About this exercise:
From the first line to the last, copy the data exactly and drop the pictures.

[Opening Provided data section]

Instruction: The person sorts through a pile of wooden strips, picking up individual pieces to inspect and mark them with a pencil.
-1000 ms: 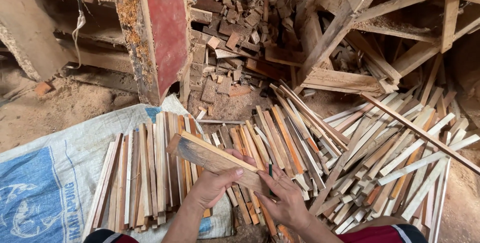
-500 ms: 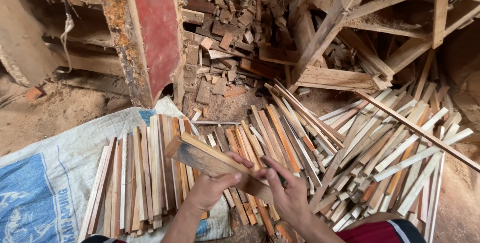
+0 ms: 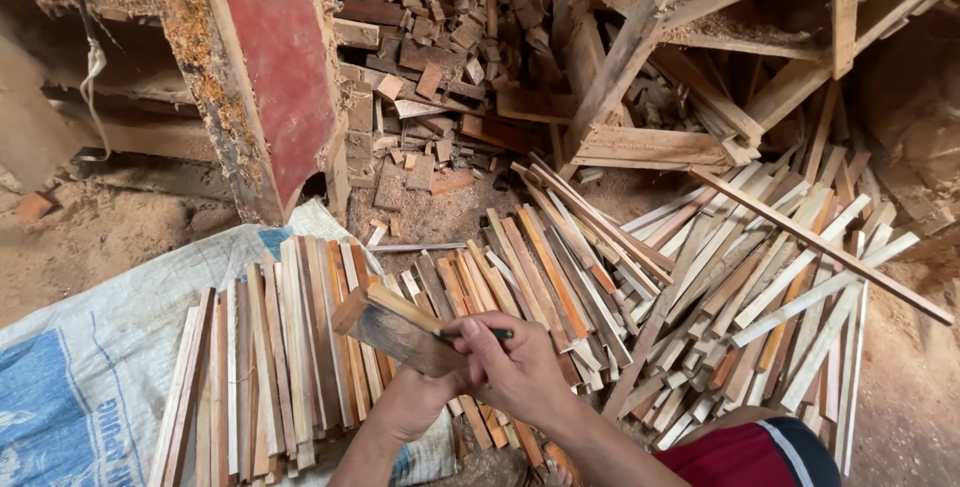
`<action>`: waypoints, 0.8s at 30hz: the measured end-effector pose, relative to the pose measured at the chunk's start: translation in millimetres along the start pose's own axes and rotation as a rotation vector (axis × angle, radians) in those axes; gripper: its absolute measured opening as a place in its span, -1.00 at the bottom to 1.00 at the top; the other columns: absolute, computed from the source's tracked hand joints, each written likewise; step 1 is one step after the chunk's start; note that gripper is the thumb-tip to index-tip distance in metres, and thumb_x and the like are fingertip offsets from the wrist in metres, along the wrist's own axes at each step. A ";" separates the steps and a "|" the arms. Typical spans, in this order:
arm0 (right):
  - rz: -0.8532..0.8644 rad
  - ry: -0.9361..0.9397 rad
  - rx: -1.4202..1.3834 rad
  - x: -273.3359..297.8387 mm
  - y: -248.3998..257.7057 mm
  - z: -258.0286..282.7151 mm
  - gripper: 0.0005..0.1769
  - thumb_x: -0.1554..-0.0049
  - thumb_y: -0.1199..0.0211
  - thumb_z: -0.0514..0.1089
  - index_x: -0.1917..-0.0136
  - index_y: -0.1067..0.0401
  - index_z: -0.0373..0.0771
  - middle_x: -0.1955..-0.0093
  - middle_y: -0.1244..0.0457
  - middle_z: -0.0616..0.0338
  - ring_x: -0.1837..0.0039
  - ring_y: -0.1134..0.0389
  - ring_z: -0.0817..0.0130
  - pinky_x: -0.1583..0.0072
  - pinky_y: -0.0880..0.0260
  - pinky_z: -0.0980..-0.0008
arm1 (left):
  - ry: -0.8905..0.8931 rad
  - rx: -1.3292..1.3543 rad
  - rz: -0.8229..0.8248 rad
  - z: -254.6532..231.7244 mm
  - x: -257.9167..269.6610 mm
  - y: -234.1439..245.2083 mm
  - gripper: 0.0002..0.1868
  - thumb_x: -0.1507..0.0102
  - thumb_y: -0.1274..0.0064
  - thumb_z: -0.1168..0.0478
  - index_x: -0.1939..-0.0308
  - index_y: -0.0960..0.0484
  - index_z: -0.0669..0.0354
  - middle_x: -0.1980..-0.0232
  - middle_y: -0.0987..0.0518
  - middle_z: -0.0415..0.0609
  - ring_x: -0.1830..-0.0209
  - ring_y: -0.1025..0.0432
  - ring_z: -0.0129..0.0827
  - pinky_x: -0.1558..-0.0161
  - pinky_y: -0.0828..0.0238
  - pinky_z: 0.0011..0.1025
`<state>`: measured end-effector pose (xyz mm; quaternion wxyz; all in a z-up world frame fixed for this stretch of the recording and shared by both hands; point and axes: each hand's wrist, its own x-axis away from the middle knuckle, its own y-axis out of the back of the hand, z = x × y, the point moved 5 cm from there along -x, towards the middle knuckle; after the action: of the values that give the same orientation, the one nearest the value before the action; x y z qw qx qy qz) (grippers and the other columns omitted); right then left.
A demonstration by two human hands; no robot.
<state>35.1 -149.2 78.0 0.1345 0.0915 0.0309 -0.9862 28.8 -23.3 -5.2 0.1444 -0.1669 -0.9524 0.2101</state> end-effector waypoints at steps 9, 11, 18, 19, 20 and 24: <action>0.061 0.074 0.071 -12.2 -17.8 27.8 -0.75 -0.32 -0.06 -0.23 -0.10 -0.52 -0.36 0.33 -0.32 0.18 0.47 -0.19 0.57 0.52 -0.13 0.60 | 0.143 -0.131 -0.041 -3.1 -3.3 -3.5 -0.75 -0.08 -0.24 0.48 0.16 -0.68 0.32 0.07 -0.74 0.20 0.07 -0.68 -0.06 -0.05 -0.77 -0.14; 0.057 0.021 0.065 -0.1 0.9 7.8 -0.78 -0.29 -0.10 -0.26 -0.06 -0.54 -0.36 0.33 -0.33 0.16 0.47 -0.21 0.55 0.52 -0.19 0.60 | -0.056 0.021 0.066 -29.9 -2.8 -3.0 -0.71 -0.13 -0.22 0.45 0.06 -0.66 0.28 0.15 -0.72 0.14 0.16 -0.62 -0.15 0.03 -0.72 -0.18; -0.118 -0.512 0.367 34.9 81.0 -27.8 -0.67 -0.23 -0.14 -0.10 0.00 -0.67 -0.29 0.36 -0.32 0.12 0.52 -0.11 0.47 0.55 -0.07 0.55 | -0.447 0.308 0.144 -91.3 13.4 34.6 -0.63 -0.12 -0.22 0.47 0.00 -0.64 0.16 0.01 -0.71 0.17 -0.16 -0.54 0.01 -0.30 -0.42 0.19; -0.117 -0.510 0.368 36.8 86.7 -29.5 -0.67 -0.23 -0.14 -0.10 0.00 -0.67 -0.29 0.36 -0.32 0.12 0.52 -0.11 0.47 0.55 -0.07 0.55 | -0.449 0.307 0.144 -93.2 15.5 31.9 -0.63 -0.12 -0.22 0.47 0.00 -0.64 0.16 0.01 -0.71 0.17 -0.16 -0.54 0.01 -0.30 -0.42 0.19; -0.136 -0.509 0.486 38.4 94.6 -30.5 -0.67 -0.24 -0.13 -0.07 0.07 -0.65 -0.29 0.44 -0.29 0.16 0.55 -0.10 0.48 0.56 -0.05 0.54 | -0.439 0.320 0.123 -94.9 15.9 30.6 -0.65 -0.12 -0.22 0.46 0.02 -0.63 0.17 0.00 -0.70 0.20 -0.15 -0.55 0.03 -0.27 -0.46 0.15; -0.238 -0.185 0.314 33.5 80.0 -0.3 -0.70 -0.23 -0.10 -0.19 0.04 -0.59 -0.43 0.43 -0.32 0.10 0.48 -0.26 0.42 0.53 -0.23 0.52 | -0.432 0.287 0.197 -90.3 7.7 11.3 -0.61 -0.13 -0.22 0.47 -0.02 -0.64 0.11 -0.01 -0.71 0.09 -0.20 -0.52 -0.02 -0.36 -0.37 0.17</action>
<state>25.0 -234.9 68.5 0.0032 0.0164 -0.1251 -0.9920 55.9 21.1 69.9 -0.0610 -0.1877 -0.9008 0.3867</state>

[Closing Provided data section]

Answer below:
Instruction: The person sorts through a pile of wooden strips, picking up individual pieces to inspect and mark them with a pencil.
-1000 ms: 
-500 ms: 
+0 ms: 
`<action>`: waypoints, 0.8s at 30hz: the measured end-effector pose, relative to the pose measured at the chunk's start: translation in millimetres along the start pose's own axes and rotation as a rotation vector (axis × angle, radians) in those axes; gripper: its absolute measured opening as a place in its span, -1.00 at the bottom to 1.00 at the top; the other columns: absolute, computed from the source's tracked hand joints, each written likewise; step 1 is one step after the chunk's start; note that gripper is the thumb-tip to index-tip distance in metres, and thumb_x and the like are fingertip offsets from the wrist in metres, along the wrist's own axes at each step. A ";" separates the steps and a "|" the arms. Typical spans, in this order:
arm0 (right):
  - rz: -0.8532..0.8644 rad
  - ry: -0.9361..0.9397 rad
  - rx: -1.4202..1.3834 rad
  - x: -273.3359..297.8387 mm
  - y: -248.3998..257.7057 mm
  - z: -258.0286..282.7151 mm
  - gripper: 0.0005..0.1769
  - thumb_x: -0.1554..-0.0049
  - thumb_y: -0.1199..0.0211
  - thumb_z: -0.0514..0.1089
  - index_x: -0.1917..-0.0136
  - index_y: -0.1067..0.0401
  - index_z: -0.0373..0.0771
  - middle_x: -0.1955..-0.0093
  - middle_y: -0.1244..0.0457
  - middle_z: -0.0616..0.0338
  - ring_x: -0.1837..0.0039
  - ring_y: -0.1134..0.0389
  - ring_z: -0.0817..0.0130
  - pinky_x: -0.1583..0.0072
  - pinky_y: -0.0880..0.0260
  - pinky_z: -0.0980..-0.0008
arm1 (left):
  - ry: -0.8905..0.8931 rad
  - rx: -1.3292..1.3543 rad
  - rz: -0.8229..0.8248 rad
  - z: -254.6532..231.7244 mm
  - x: -257.9167..269.6610 mm
  - y: -234.1439..245.2083 mm
  - gripper: 0.0002..0.1868
  - thumb_x: -0.1507..0.0102
  - thumb_y: -0.1274..0.0064
  - thumb_z: -0.1168..0.0478
  - index_x: -0.1939..-0.0308
  - index_y: -0.0960..0.0484
  - index_z: -0.0669..0.0354
  - middle_x: -0.1980..-0.0232
  - middle_y: -0.0987..0.0518
  - middle_z: -0.0415..0.0609
  - ring_x: -0.1830..-0.0209
  - ring_y: -0.1025..0.0432
  - ring_z: -0.0129..0.0827
  - pinky_x: -0.1558..-0.0161
  - pinky_y: -0.0828..0.0238
  - pinky_z: 0.0011..0.1025
`<state>`: measured end-effector pose (xyz mm; quaternion wxyz; all in a z-up world frame fixed for this stretch of the recording and shared by both hands; point and axes: each hand's wrist, its own x-axis away from the middle knuckle, its own y-axis out of the back of the hand, z = x × y, the point moved 5 cm from there along -x, towards the middle knuckle; after the action: of the values that give the same orientation, the one nearest the value before the action; x y z qw qx qy qz) (grippers and the other columns omitted); right then left.
A demonstration by two human hands; no robot.
<state>35.1 -149.2 78.0 0.1345 0.0915 0.0309 -0.9862 28.8 -23.3 -5.2 0.1444 -0.1669 -0.9524 0.2101</state> end-effector waypoints at steps 9, 11, 18, 19, 20 and 24: <action>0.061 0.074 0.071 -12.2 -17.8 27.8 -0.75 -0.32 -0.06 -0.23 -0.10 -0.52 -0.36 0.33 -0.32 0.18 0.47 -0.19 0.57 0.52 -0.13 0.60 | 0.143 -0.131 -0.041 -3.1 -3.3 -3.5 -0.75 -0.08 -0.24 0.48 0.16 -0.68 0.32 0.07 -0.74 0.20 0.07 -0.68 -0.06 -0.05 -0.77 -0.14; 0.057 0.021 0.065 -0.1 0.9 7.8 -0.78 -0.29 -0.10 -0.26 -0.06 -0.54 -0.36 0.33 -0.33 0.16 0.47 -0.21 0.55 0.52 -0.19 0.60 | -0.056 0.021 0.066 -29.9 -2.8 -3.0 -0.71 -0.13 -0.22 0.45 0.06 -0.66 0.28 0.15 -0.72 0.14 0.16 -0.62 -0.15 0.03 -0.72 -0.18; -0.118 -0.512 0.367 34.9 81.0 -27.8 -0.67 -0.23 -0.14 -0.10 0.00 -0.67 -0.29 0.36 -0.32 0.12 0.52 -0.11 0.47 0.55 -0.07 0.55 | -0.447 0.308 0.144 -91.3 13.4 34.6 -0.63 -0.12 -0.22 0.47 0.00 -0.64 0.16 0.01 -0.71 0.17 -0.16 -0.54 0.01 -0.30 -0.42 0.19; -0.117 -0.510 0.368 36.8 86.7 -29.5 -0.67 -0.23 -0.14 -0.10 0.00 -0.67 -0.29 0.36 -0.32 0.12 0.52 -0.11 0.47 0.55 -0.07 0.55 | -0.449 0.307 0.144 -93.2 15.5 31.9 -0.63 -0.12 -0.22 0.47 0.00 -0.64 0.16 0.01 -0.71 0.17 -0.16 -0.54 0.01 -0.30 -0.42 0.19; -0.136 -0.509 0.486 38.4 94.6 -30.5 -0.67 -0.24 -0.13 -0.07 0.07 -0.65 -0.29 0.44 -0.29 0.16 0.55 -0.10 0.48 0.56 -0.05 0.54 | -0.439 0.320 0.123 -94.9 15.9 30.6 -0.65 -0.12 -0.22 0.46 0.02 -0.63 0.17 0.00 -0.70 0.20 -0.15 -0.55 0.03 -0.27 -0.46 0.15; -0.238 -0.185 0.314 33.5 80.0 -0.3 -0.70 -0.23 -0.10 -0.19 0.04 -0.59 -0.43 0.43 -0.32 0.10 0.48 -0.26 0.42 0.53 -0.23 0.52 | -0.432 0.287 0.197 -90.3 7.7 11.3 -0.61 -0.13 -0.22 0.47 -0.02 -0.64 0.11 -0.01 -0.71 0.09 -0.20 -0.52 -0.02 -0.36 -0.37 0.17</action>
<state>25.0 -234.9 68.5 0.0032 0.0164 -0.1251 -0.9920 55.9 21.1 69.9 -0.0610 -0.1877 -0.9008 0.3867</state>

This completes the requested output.